Was haben die letzten 15 Jahre westliche Militärpräsenz in Afghanistan gebracht_

In in der afghanischen Provinz Helmand sind bei einem erneuten Anschlag mindestens 20 Menschen getötet und 59 weitere verletzt worden. Die Lage wird immer schlimmer.

Freie Welt

Der UN-Sonderbeauftragte Tadamichi Yamamoto hat in seinem jüngsten Bericht an den UN-Sicherheitsrat von einer drastischen Verschlimmerung der Lage in Afghanistan gesprochen. Dies berichtete unter anderen die Tagesschau. Seit Monaten würden Gewalt und Korruption zunehmen. Auch die Wirtschaft liege am Boden.

Nun hat der islamistische Terror wieder zugeschlagen: In in der afghanischen Provinz Helmand sind bei einem erneuten Anschlag mindestens 20 Menschen getötet und 59 weitere verletzt worden. Afghanistan hat nach wie vor die weltweit größte Konzentration von Terrorgruppen.

Da stellt sich die Frage: Was haben die mehr als 15 Jahre westlicher Militärpräsenz erreicht?
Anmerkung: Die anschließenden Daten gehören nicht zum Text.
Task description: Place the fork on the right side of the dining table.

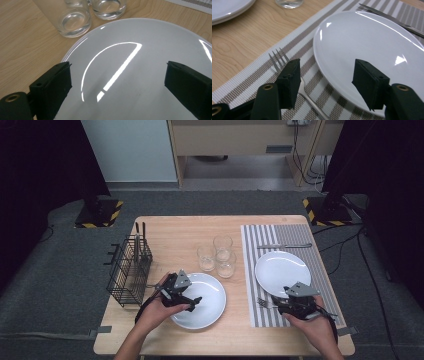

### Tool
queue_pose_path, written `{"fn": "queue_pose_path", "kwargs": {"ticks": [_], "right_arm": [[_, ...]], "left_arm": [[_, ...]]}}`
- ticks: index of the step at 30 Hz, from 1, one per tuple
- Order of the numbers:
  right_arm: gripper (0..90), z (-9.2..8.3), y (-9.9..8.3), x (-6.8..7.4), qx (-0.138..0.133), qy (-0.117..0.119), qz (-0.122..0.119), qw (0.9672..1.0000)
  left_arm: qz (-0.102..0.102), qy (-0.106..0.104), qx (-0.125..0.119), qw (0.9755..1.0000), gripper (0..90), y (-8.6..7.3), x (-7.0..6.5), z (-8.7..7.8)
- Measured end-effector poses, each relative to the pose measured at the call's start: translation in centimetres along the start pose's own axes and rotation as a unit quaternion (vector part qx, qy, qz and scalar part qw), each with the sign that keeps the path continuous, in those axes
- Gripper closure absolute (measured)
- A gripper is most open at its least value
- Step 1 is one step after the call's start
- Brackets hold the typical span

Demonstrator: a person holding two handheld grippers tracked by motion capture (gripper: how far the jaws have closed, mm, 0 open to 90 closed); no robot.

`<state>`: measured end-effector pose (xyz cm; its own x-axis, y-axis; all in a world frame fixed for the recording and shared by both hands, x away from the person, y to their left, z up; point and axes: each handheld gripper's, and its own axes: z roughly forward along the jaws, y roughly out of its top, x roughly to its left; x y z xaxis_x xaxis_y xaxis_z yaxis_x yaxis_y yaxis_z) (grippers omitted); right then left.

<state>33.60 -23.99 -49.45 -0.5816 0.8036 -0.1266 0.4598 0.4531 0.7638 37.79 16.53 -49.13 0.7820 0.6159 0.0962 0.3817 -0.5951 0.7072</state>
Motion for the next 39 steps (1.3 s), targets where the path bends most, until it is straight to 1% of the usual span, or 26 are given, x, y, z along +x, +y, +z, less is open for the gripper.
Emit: {"fn": "queue_pose_path", "kwargs": {"ticks": [2,5,8,11,14,17,20,22,25,27,29,32,33,36,39], "right_arm": [[36.0,-0.4,-0.5,-0.2,0.000,-0.005,0.005,1.0000],[33.3,-1.0,-1.2,-0.6,-0.004,-0.011,0.021,0.9997],[30.8,-1.2,-2.1,-1.0,-0.007,-0.021,0.037,0.9991],[28.4,-1.3,-3.0,-1.4,-0.003,-0.025,0.051,0.9984],[26.3,-1.4,-3.7,-1.7,0.004,-0.035,0.052,0.9980],[22.8,-1.6,-4.0,-1.9,0.007,-0.048,0.046,0.9977],[18.2,-1.8,-4.3,-2.4,0.004,-0.057,0.060,0.9966],[15.2,-2.0,-4.5,-2.7,0.001,-0.066,0.064,0.9958],[9.4,-2.1,-4.9,-3.2,0.004,-0.072,0.079,0.9943],[8.0,-2.2,-5.1,-3.5,0.004,-0.078,0.085,0.9933],[5.4,-2.2,-5.3,-3.7,0.005,-0.076,0.088,0.9933],[7.0,-2.3,-5.5,-3.8,0.008,-0.071,0.085,0.9938],[8.9,-2.2,-5.6,-3.9,0.012,-0.074,0.079,0.9940],[12.0,-2.1,-6.0,-3.9,0.028,-0.081,0.073,0.9936],[14.1,-1.9,-6.4,-4.0,0.042,-0.079,0.073,0.9933]], "left_arm": [[0.000,-0.001,-0.001,1.0000,6.5,0.0,0.0,0.0],[-0.001,-0.001,-0.001,1.0000,6.5,0.1,0.0,0.0],[-0.002,0.000,0.001,1.0000,6.4,0.0,-0.1,0.1],[0.001,0.000,0.003,1.0000,6.3,0.0,-0.1,0.1],[0.002,-0.001,0.003,1.0000,6.3,0.1,-0.3,0.2],[0.003,0.000,0.003,1.0000,6.2,0.1,-0.3,0.1],[0.002,0.002,0.003,1.0000,6.3,0.0,-0.2,0.1],[0.004,0.004,0.003,1.0000,6.3,0.0,-0.2,0.0],[0.003,0.005,0.001,1.0000,6.3,0.1,-0.1,-0.1],[0.002,0.004,0.000,1.0000,6.2,0.1,-0.1,-0.1],[0.003,0.005,0.002,1.0000,6.2,0.0,-0.1,-0.1],[0.005,0.005,0.003,1.0000,6.2,0.0,-0.2,0.0],[0.006,0.004,0.004,1.0000,6.2,0.1,-0.2,0.0],[0.007,0.005,0.003,1.0000,6.2,0.1,-0.3,0.0],[0.007,0.005,0.003,1.0000,6.2,0.1,-0.3,-0.1]]}}
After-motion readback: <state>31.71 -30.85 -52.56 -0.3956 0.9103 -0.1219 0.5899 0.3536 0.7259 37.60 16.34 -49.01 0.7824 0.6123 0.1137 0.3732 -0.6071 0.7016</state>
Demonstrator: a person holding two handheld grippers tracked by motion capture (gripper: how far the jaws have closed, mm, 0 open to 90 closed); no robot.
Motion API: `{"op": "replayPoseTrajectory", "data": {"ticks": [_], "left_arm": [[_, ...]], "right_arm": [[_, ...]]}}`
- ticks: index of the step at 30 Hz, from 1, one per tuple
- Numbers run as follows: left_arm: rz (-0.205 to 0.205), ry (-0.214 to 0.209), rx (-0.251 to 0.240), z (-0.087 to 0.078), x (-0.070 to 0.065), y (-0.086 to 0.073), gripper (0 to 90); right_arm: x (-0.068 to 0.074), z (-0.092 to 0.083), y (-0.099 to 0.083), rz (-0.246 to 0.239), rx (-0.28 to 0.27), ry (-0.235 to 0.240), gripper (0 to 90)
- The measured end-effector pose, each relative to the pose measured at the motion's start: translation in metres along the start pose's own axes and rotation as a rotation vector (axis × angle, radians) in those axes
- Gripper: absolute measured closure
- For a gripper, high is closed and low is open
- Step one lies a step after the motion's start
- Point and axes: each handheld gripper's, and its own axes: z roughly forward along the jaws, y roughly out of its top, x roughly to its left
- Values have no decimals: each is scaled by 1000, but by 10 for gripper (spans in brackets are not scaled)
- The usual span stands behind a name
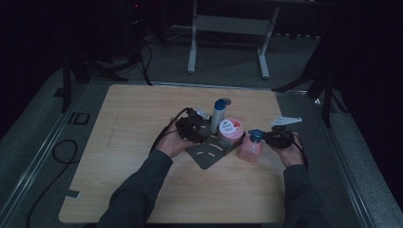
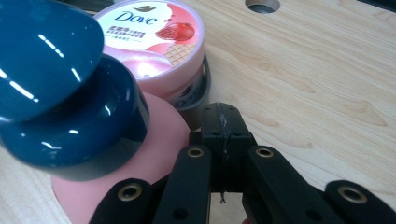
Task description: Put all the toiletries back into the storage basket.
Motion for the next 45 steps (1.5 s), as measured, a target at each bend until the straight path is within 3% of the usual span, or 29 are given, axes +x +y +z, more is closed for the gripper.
{"op": "replayPoseTrajectory", "data": {"ticks": [11, 21, 40, 45], "left_arm": [[6, -5, 6, 4, -2, 1, 506], [17, -9, 6, 4, -7, 1, 507], [62, -43, 3, -7, -21, -4, 504], [123, -80, 1, -14, -34, -3, 485]], "right_arm": [[6, -2, -6, -8, -14, 88, 900], [26, 1, -5, -75, -9, 159, 900], [64, 0, -8, -174, 6, 203, 900], [73, -1, -9, -198, 10, 211, 900]]}}
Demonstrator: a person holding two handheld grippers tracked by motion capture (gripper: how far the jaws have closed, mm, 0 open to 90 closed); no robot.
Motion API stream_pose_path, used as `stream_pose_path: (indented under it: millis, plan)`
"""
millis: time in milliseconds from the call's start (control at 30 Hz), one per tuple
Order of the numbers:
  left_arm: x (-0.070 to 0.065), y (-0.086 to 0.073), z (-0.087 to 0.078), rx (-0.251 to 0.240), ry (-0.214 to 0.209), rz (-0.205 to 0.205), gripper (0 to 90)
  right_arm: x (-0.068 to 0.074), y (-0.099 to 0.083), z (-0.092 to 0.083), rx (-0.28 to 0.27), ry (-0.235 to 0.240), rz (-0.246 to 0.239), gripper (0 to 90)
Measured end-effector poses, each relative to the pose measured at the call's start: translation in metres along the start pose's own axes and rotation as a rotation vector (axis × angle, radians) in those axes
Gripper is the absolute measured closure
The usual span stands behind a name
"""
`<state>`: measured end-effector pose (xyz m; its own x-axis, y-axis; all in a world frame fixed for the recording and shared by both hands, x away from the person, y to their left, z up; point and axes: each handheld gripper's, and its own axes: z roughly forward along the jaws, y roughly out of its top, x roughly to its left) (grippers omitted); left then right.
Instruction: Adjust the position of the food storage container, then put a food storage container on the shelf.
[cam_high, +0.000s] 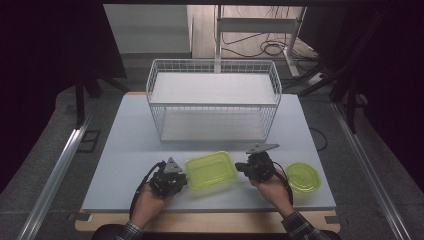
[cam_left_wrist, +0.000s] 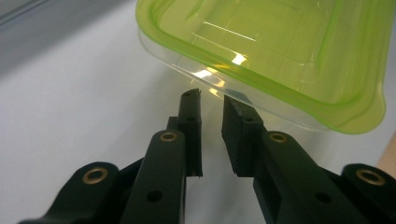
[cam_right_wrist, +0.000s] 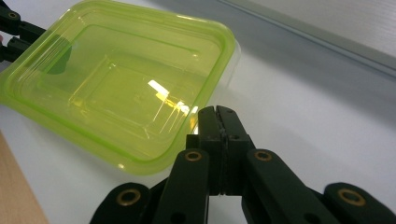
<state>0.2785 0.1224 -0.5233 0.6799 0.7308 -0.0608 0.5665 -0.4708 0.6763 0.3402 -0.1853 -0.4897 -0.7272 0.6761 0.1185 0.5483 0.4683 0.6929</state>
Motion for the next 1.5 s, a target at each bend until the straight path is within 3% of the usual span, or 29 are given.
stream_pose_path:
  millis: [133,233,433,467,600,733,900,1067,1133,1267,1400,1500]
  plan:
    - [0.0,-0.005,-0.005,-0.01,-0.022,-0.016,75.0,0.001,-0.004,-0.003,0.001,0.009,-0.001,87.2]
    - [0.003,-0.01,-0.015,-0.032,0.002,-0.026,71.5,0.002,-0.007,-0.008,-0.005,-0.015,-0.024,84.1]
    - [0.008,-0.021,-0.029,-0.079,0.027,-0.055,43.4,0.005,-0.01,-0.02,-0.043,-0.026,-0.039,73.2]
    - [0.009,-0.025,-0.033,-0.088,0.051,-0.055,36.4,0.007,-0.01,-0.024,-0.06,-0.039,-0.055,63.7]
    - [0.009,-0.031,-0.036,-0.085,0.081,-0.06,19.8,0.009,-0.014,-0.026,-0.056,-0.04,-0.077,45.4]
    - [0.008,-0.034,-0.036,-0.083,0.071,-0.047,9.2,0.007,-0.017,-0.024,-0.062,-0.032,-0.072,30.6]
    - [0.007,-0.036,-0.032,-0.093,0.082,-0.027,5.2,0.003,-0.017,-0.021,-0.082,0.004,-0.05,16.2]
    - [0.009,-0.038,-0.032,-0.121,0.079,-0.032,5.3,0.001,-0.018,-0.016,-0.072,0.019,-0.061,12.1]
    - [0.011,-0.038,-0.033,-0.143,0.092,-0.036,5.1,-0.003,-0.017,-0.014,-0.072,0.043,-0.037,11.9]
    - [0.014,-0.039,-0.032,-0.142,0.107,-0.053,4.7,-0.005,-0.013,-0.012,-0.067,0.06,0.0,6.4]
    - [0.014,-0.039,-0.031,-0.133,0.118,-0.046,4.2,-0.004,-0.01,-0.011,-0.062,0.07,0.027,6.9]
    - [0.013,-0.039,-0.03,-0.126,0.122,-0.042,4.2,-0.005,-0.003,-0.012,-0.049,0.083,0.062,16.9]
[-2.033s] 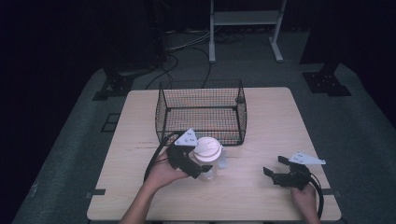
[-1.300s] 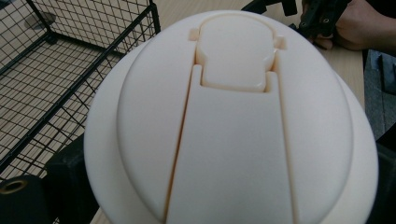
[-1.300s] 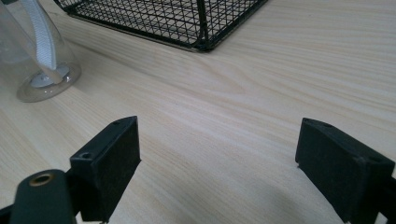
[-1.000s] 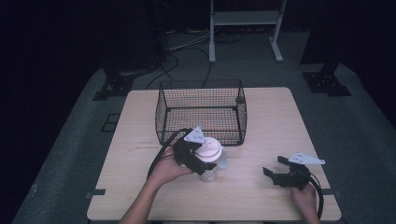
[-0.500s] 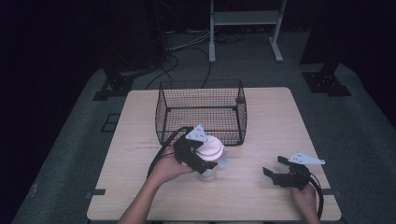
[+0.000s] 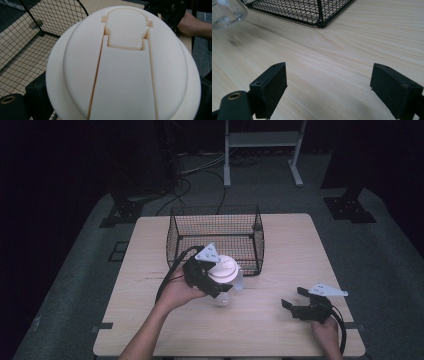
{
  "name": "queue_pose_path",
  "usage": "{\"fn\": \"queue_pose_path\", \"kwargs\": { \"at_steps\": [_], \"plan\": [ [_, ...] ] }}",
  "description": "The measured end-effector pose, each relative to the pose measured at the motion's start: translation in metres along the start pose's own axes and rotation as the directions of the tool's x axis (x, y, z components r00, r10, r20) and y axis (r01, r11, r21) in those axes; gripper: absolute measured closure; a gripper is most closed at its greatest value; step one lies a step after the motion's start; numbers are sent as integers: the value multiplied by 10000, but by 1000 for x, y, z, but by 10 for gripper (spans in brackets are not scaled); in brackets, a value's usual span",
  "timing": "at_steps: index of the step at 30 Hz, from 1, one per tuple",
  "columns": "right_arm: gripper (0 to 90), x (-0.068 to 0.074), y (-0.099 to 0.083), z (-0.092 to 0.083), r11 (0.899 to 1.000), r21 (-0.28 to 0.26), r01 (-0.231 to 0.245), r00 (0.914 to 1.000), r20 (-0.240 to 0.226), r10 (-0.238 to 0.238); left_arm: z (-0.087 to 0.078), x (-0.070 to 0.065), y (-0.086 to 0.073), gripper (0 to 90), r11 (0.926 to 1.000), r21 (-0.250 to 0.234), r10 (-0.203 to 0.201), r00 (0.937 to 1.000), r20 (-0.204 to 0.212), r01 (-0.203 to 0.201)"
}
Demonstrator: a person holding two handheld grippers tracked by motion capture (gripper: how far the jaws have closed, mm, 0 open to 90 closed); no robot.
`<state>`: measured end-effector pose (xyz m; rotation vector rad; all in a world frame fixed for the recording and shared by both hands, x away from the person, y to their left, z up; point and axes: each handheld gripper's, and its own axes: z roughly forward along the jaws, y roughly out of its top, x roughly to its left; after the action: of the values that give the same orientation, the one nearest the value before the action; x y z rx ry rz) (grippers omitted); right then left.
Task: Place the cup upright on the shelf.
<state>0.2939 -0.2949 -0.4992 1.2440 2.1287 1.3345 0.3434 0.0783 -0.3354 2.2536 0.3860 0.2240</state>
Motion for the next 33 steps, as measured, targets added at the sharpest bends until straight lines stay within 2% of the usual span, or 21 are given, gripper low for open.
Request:
{"fn": "queue_pose_path", "kwargs": {
  "at_steps": [4, 14, 24, 26, 29, 31, 33],
  "plan": [
    [129, -1, 0, 0, 10000, -45, 46, 10000, 4, -46, -10, 4, 11, 52, 9994, -329, -100, 9999, 85, 103],
    [129, -1, 0, 0, 10000, -37, -57, 10000, -20, 57, -24, 9, 38, 52, 9997, -148, 209, 9998, -21, -210],
    [129, -1, 0, 0, 10000, -17, -88, 10000, -4, 88, -34, 21, 65, 53, 9995, -249, 202, 9998, 70, -201],
    [129, -1, 0, 0, 10000, -18, -77, 10000, 1, 77, -36, 24, 71, 53, 9994, -155, 306, 9995, 30, -305],
    [129, -1, 0, -1, 10000, -14, -76, 10000, 12, 76, -39, 28, 80, 53, 9993, -194, 303, 9995, -79, -304],
    [129, -1, 0, -1, 10000, -6, -88, 10000, 28, 88, -41, 32, 85, 53, 9991, -362, 216, 9998, 3, -216],
    [129, -1, 0, -1, 9999, 4, -104, 9999, 49, 104, -41, 35, 89, 53, 9993, -286, 242, 9997, -27, -243]
  ]
}}
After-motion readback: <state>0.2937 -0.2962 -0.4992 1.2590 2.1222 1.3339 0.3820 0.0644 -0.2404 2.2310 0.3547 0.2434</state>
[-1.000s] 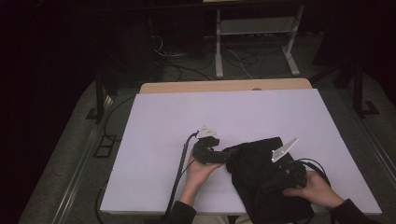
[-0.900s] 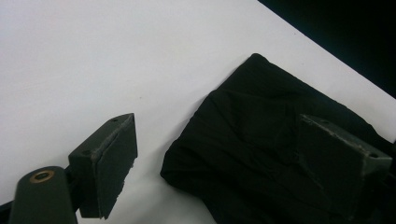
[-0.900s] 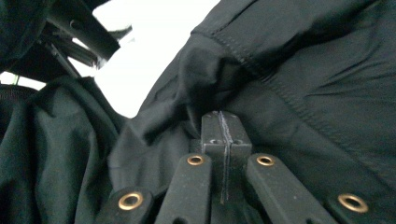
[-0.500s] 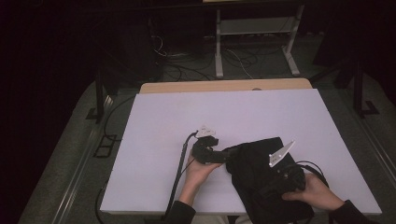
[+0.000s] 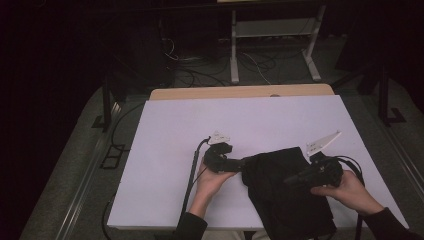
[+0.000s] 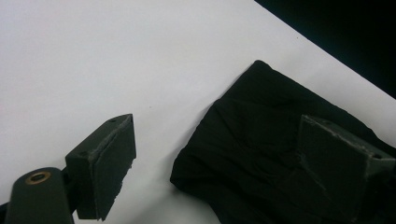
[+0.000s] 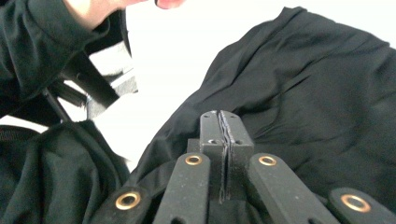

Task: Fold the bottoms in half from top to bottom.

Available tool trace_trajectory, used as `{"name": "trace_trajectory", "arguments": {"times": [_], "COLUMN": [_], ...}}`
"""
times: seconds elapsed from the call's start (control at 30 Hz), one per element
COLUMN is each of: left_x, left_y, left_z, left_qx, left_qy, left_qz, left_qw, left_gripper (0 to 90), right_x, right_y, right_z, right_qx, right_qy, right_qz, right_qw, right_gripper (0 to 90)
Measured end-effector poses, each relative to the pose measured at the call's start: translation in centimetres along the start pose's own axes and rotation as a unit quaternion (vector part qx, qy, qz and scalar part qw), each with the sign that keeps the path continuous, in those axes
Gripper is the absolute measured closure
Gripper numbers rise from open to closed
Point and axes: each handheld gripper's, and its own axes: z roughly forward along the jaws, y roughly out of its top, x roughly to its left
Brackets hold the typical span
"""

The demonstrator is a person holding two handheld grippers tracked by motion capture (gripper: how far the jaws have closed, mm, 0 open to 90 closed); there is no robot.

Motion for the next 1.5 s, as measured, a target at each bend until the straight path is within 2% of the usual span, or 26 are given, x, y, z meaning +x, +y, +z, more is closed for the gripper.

Wie lange wird die Terrorbekämpfung in Afghanistan noch dauern? Wird es in Syrien ebenso lange dauern?

Es sind nicht nur die Taliban, die in Afghanistan für Angst und Schrecken sorgen. Hinzu kommen die Drogenkartelle, Al-Qaida und in den Bergen an der Grenze zu Pakistan noch der "Islamische Staat" (IS).